§ What to work on
From the entries that follow, pick out all lines holding "corner".

§ Input data

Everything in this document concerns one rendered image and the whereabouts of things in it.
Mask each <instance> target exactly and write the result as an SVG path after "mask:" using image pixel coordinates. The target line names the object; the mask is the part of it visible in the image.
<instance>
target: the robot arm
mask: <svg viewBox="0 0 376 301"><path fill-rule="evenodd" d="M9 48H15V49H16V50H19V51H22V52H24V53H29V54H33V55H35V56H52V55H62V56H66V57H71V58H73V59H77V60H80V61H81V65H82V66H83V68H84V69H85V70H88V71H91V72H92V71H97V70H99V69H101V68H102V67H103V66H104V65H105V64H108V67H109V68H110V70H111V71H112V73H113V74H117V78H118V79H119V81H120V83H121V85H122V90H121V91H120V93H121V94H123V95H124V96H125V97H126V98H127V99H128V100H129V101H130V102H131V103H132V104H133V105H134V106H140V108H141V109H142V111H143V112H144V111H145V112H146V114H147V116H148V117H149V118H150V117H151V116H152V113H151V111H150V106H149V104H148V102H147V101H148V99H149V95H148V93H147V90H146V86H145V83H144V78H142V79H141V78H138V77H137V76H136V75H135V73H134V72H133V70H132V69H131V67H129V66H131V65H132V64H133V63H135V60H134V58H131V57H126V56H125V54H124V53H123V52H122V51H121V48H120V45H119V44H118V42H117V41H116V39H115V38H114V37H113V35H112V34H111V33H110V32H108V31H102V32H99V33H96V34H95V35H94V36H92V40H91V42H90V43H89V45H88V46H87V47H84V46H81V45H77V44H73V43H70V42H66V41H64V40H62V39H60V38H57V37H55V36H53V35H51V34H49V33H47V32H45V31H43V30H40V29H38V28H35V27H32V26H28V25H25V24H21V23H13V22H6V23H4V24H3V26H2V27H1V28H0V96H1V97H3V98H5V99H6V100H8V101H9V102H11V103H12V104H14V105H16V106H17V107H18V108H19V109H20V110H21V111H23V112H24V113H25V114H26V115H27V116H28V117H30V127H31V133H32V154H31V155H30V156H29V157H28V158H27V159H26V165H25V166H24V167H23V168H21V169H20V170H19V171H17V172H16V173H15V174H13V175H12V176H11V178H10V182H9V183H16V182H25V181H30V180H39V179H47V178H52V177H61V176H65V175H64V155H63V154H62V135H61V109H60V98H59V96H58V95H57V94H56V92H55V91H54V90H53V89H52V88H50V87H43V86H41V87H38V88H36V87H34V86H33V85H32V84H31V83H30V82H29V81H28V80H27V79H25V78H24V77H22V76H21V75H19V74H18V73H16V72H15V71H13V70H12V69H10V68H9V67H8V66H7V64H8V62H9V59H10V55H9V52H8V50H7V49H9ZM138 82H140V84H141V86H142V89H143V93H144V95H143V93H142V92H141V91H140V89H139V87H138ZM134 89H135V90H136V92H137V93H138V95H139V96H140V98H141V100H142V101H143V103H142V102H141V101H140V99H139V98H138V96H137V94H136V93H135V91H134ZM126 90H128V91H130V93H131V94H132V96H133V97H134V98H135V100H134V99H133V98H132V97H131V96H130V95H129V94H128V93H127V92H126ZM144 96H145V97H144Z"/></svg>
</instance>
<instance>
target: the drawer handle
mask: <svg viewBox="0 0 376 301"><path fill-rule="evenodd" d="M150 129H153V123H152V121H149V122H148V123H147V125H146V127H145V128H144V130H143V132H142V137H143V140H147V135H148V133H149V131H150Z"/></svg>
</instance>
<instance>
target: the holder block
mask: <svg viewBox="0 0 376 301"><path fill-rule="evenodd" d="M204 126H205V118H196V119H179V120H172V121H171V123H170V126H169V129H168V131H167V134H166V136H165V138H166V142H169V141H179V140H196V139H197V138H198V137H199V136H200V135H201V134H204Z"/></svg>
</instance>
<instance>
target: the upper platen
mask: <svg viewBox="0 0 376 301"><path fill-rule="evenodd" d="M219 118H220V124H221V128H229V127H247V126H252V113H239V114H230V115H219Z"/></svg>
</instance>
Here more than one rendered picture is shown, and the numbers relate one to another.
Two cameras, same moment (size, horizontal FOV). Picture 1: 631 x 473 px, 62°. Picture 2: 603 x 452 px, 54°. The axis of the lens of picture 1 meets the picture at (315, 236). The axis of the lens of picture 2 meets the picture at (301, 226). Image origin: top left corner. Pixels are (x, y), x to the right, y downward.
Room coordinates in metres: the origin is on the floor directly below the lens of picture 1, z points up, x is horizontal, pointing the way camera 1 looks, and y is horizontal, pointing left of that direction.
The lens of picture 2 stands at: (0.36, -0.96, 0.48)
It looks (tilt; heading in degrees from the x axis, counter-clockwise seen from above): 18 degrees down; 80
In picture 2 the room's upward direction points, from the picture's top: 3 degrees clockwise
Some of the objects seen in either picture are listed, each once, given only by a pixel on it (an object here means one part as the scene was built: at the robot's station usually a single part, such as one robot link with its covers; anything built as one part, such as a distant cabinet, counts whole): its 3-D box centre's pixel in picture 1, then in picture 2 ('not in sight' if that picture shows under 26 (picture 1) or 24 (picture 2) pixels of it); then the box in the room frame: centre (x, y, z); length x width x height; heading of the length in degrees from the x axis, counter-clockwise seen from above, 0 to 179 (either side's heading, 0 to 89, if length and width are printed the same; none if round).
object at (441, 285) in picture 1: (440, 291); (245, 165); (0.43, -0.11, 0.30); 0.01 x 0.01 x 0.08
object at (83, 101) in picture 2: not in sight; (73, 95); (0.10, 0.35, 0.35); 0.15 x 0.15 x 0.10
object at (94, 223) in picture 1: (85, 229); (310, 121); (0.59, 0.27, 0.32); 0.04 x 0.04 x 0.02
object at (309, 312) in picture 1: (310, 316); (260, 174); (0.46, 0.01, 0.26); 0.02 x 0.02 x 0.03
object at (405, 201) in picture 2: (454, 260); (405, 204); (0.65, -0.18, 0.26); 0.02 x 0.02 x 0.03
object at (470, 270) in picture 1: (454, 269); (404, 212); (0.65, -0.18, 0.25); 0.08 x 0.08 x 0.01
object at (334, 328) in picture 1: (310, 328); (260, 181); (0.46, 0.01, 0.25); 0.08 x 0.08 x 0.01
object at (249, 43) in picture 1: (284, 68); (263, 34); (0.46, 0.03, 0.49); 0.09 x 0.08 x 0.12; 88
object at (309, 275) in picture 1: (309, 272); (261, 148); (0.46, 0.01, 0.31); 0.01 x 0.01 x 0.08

==

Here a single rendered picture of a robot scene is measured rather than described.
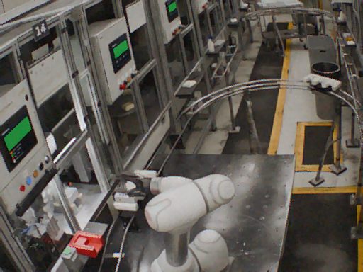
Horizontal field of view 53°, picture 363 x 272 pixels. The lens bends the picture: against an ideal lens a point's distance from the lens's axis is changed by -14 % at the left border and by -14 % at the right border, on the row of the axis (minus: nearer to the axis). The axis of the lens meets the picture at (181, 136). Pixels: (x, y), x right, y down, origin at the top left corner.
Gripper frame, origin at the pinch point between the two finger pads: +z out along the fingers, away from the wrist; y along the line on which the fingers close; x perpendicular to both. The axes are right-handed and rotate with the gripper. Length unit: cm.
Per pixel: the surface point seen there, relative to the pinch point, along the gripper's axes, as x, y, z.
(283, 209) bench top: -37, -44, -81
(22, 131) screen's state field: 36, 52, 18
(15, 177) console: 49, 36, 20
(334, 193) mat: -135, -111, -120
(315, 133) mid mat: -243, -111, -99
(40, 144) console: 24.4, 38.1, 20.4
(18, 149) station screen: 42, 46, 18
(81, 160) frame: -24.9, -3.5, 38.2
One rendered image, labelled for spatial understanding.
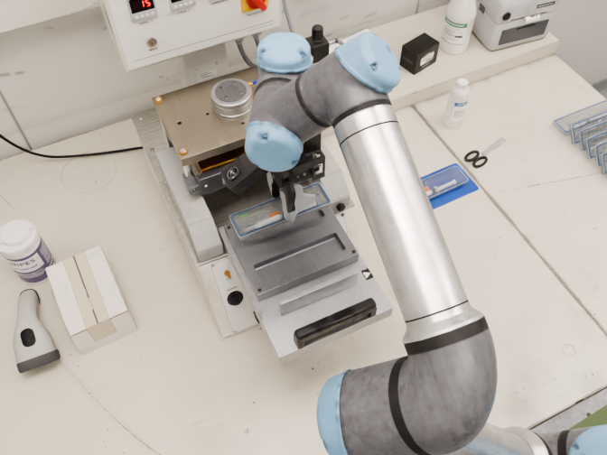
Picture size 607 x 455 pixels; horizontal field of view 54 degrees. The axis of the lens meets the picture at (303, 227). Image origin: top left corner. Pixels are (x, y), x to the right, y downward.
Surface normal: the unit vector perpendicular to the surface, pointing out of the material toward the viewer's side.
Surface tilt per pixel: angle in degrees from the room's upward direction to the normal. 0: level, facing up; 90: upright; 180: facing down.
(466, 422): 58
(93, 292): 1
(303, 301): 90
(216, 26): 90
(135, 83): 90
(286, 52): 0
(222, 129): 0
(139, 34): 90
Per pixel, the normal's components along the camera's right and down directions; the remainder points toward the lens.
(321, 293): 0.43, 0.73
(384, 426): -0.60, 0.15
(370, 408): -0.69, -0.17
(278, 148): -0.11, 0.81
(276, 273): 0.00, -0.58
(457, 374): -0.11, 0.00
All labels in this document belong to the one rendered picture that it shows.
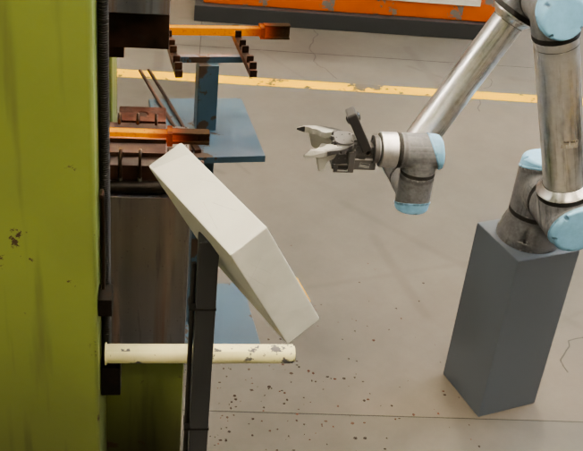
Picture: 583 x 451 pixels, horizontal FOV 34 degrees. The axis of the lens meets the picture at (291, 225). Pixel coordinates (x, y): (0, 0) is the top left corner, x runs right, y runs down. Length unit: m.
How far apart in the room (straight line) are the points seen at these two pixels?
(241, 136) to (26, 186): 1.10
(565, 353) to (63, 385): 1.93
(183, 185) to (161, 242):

...

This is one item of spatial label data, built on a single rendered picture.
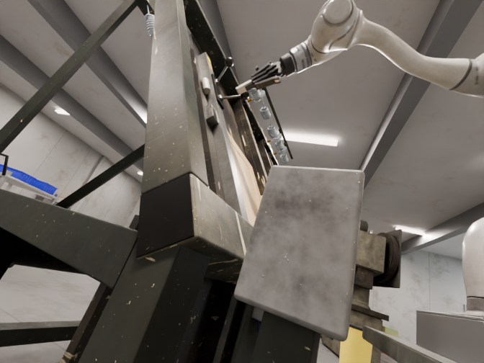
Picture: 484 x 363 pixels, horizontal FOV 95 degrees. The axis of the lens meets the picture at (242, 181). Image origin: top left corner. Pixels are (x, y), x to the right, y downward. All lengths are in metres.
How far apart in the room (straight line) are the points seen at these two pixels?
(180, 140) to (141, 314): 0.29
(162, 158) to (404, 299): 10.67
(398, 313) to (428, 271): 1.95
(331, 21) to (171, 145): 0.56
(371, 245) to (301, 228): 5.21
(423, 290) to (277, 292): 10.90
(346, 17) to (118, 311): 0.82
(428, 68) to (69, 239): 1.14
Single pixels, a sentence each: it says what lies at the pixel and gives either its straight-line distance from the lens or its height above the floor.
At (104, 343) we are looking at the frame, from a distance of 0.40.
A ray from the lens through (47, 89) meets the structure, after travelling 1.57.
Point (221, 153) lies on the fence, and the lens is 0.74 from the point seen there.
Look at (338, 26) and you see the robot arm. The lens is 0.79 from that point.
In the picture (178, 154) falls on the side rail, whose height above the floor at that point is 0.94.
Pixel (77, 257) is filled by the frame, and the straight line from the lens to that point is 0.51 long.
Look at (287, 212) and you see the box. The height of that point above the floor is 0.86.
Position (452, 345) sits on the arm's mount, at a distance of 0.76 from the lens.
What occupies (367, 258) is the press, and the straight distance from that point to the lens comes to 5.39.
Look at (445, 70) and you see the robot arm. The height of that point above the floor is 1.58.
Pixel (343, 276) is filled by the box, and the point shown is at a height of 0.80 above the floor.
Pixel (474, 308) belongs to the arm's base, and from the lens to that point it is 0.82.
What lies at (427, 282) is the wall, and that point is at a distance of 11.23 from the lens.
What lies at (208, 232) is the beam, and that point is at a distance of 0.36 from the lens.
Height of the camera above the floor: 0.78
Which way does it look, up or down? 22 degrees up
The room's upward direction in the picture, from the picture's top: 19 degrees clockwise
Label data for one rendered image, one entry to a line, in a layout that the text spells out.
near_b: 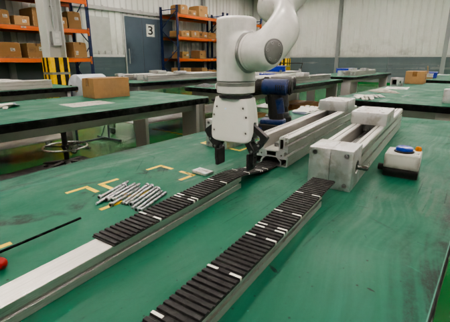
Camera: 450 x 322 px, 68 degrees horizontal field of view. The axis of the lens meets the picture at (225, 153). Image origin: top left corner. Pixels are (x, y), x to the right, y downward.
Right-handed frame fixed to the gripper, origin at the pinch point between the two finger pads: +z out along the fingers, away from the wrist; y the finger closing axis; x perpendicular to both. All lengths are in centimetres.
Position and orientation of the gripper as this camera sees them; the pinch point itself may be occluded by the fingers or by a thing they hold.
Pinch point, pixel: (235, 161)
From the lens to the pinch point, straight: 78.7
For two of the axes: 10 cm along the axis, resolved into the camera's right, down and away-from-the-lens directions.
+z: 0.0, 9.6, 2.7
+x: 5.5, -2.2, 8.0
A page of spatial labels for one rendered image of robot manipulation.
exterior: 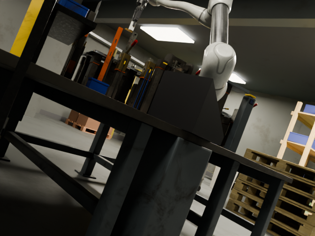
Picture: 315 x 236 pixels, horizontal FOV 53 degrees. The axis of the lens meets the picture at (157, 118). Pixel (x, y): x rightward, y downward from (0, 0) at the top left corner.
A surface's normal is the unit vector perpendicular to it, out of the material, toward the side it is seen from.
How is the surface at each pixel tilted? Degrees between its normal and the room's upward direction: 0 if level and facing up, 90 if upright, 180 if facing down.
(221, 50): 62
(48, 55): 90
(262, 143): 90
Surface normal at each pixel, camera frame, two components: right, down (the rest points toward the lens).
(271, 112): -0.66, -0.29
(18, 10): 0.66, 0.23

§ Completed exercise
Two cameras, same moment (size, horizontal FOV). Picture 1: 631 x 473 px, 62°. Picture 2: 603 x 452 px, 54°. The axis of the lens of picture 1 meets the picture at (315, 236). The axis of the lens of picture 2 meets the picture at (301, 226). Image origin: top left corner. Pixels are (x, y), x to the right, y downward.
Horizontal field of view 53°, picture 363 x 272 pixels. The lens bends the picture: against an ideal lens a point's distance from the lens's axis is changed by -14 % at the left border and by -14 % at the right border, on the row of the axis (minus: nearer to the axis). The axis of the lens meets the picture at (181, 136). Pixels: (x, y), x right, y down, origin at the top left corner.
Picture size 607 x 455 pixels; horizontal field of view 54 degrees. The axis of the lens meets the picture at (303, 227). Image origin: top left corner. Pixels are (x, y), x to the right, y downward.
Picture: 583 x 451 pixels, horizontal FOV 34 degrees. The axis of the lens meets the picture at (291, 225). Pixel coordinates (x, y): (0, 0) is the top left corner, x runs right, y runs down. Length unit: m.
Picture: 484 x 363 pixels, horizontal FOV 95 degrees. The axis of the lens meets the picture at (242, 181). Image origin: top left corner. Pixels are (x, y), x to the right, y downward. All lengths are in metres.
Camera: 450 x 322 px, 68 degrees horizontal field of view. The axis of the lens meets the picture at (225, 153). Image origin: top left corner. Pixels are (x, y), x to the right, y downward.
Picture: 315 x 236 pixels, horizontal FOV 53 degrees. The axis of the lens meets the picture at (157, 118). Pixel (x, y): x rightward, y downward from (0, 0) at the top left corner.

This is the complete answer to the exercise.